The Berlin Conference:
The General Act of Feb. 26, 1885
Chap. I [relating to the Kongo River Basin and adjacent territories]
I. The trade of all nations shall enjoy complete freedom
II. All flags, without distinction of nationality, shall have free access to the whole of the coast-line of the territories . . .
III. Goods of whatever origin, imported into these regions, under whatsoever flag, by sea or river, or overland, shall be subject to no other taxes than such as may be levied as fair compensation for expenditure in the interests of trade . . .
IV. Merchandise imported into these regions shall remain free from import and transit duties [subject to review after 20 years]
V. No power which exercises or shall exercise sovereign rights in the . . regions shall be allowed to grant therein a monopoly or favour of any kind in matters of trade…
VI. All the powers exercising sovereign rights or influence in the aforesaid territories bind themselves to watch over the preservation of the native tribes, and to care for the improvement of the conditions of their moral and material well-being and to help in suppressing slavery, and especially the Slave Trade. They shall, without distinction of creed or nation, protect and favour all religious, scientific, or charitable institutions and undertakings created and organized for the above ends, or which aim at instructing the natives and bringing home to them the blessings of civilization.
Christian missionaries, scientists, and explorers, with their followers, property, and collections, shall likewise be the objects of especial protection.
Freedom of conscience and religious toleration are expressly guaranteed to the natives, no less than to subjects and to foreigners . . .
Chap. II Documents relative to the Slave Trade
IX. …………the Powers which do or shall exercise sovereign rights or influence in the territories forming the .. basin of the Congo declare that these territories may not serve as a market or means of transit for the trade in slaves, of whatever race they may be. Each of the Powers binds itself to employ all the means at its disposal for putting an end to this trade and for punishing those who engage in it.
Chap. IV Act of Navigation for the Kongo
XIII. The navigation of the Kongo, without excepting any of its branches or outlets, is, and shall remain, free for the merchant ships of all nations equally . . . the subjects and flags of all nations shall in all respects be treated on a footing of perfect equality . . . no exclusive privilege of navigation will be conceded to Companies, Corporations, or private persons whatsoever . . .
Chap. V Act of Navigation for the Niger.
XXVI. The navigation of the (River) Niger, without excepting any of its branches and outlets, is and shall remain entirely free for the merchant ships of all nations equally . . .[both Britain and France which had parts of the region of the Niger under protectorate status also undertook to apply the principle of free trade in their territories]
Chap. VI [Regarding new occupations on the coasts of Africa]
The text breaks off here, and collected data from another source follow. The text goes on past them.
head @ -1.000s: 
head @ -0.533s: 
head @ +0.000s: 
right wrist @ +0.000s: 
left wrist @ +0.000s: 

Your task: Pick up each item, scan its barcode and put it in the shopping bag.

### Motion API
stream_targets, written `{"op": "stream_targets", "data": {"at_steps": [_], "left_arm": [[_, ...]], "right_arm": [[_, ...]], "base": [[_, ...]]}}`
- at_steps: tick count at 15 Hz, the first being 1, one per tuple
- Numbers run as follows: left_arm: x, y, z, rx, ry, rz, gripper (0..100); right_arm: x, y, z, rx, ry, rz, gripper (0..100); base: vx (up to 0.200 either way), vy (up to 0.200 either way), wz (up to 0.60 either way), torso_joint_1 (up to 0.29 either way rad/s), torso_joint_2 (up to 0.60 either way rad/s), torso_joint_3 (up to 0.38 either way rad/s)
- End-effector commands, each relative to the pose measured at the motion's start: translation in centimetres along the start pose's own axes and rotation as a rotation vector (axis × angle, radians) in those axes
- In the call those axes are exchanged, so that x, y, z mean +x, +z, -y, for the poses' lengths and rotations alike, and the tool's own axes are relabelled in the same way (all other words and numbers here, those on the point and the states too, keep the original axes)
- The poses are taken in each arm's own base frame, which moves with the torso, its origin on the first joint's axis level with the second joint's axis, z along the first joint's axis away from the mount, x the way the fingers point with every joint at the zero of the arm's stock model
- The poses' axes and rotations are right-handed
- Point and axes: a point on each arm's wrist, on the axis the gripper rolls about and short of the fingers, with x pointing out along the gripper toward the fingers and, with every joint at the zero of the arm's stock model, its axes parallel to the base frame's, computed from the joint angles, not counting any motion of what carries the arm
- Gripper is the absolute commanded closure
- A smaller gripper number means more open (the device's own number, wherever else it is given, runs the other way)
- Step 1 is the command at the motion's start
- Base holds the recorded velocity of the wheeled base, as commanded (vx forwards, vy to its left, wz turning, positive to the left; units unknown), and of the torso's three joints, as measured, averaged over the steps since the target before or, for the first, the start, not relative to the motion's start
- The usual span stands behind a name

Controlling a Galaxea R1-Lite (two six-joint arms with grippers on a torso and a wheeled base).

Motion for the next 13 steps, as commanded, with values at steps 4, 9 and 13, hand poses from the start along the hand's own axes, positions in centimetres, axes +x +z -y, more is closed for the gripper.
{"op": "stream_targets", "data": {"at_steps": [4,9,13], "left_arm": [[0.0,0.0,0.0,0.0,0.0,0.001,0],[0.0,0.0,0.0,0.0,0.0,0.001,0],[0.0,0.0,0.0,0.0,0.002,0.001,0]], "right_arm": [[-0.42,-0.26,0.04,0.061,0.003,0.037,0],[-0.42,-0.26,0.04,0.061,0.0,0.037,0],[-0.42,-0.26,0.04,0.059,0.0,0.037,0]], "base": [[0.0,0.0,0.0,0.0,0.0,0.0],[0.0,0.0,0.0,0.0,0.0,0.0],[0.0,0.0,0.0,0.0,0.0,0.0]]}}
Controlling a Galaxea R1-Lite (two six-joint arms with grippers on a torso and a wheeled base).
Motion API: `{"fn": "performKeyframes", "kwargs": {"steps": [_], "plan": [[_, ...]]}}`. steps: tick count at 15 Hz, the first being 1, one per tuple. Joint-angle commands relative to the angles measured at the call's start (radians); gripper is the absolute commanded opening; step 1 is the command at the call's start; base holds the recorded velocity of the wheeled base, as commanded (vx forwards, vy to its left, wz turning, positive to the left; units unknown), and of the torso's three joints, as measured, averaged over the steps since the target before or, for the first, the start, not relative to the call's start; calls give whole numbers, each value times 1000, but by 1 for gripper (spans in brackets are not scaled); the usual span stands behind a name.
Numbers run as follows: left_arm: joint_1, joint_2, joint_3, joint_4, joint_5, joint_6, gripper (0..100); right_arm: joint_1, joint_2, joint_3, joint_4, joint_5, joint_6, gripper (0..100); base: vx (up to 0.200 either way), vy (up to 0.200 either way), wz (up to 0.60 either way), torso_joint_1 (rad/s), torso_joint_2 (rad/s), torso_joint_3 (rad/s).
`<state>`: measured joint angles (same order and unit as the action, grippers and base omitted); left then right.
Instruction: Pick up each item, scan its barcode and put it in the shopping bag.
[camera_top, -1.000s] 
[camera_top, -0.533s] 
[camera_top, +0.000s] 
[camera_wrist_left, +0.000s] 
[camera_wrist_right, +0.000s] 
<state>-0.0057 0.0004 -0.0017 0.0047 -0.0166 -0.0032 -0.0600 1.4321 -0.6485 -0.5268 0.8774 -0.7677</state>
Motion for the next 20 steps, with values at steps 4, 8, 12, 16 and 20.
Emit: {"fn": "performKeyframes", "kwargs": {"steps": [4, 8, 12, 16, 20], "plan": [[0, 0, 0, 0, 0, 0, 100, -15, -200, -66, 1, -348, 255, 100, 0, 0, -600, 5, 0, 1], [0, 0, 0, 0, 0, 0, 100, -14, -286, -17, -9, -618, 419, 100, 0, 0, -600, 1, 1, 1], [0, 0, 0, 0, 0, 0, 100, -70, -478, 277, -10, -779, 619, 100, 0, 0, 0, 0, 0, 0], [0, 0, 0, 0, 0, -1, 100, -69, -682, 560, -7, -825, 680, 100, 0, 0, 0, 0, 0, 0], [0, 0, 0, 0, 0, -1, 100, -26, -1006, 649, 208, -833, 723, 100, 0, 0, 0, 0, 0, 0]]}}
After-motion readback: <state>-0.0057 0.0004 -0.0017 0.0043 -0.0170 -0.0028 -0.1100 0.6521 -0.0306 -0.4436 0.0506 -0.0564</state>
XXXIV. Any power which henceforth takes possession of a tract of land on the coasts of the African Continent outside of its present possessions, or which, being hitherto without such possessions, shall acquire them and assume a protectorate. . . shall accompany either act with a notification thereof, addressed to the other Signatory Powers of the present Act, in order to enable them to protest against the same if there exists any grounds for their doing so.
XXXV. The Signatory Powers of the present Act recognize the obligation to insure the establishment of authority in the regions occupied by them on the coasts of the African Continent sufficient to protect existing rights, and, as the case may be, freedom of trade and of transit under the conditions aggreed upon.
XXXVII. The Powers signatory to the present general Act reserve to themselves the right of eventually, by mutual agreement, introducing therein modifications or improvements the utility of which has been shown by experience
Berlin Act Article 43
Article 34 of the Berlin Act states that any European nation that took possession of an African coast, or named themselves as “protectorate” of one; had to inform the signatory powers of the Berlin Act of this action. If this was not done then their claim would not be recognized. This article introduced the “spheres of influence” doctrine, the control of a coast also meant that they would control the hinterland to an almost unlimited distance. Article 35 determined that in order to occupy a coastal possession, the nation also had to prove that they controlled sufficient authority there to protect existing rights such as freedom of trade and transit. This was called the doctrine of “effective occupation” and it made the conquest of Africa a less bloody process.